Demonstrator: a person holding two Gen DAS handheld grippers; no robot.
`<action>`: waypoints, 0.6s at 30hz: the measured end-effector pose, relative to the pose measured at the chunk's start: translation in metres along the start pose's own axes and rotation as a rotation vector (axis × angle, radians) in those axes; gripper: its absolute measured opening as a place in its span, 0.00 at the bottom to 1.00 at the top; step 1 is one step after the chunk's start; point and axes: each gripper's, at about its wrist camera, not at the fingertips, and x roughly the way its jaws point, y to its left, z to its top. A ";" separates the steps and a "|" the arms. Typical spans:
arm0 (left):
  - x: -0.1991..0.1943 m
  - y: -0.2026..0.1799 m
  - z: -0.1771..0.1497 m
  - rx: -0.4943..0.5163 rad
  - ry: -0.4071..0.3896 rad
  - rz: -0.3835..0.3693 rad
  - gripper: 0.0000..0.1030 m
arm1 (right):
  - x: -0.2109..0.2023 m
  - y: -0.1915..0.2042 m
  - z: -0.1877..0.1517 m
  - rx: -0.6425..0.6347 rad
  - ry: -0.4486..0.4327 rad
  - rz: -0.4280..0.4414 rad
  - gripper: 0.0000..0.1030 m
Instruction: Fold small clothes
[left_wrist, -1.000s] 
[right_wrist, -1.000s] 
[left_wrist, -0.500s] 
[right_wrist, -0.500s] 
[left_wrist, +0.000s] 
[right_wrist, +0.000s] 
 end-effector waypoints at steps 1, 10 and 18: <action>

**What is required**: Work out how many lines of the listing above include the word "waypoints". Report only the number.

**Expected answer**: 2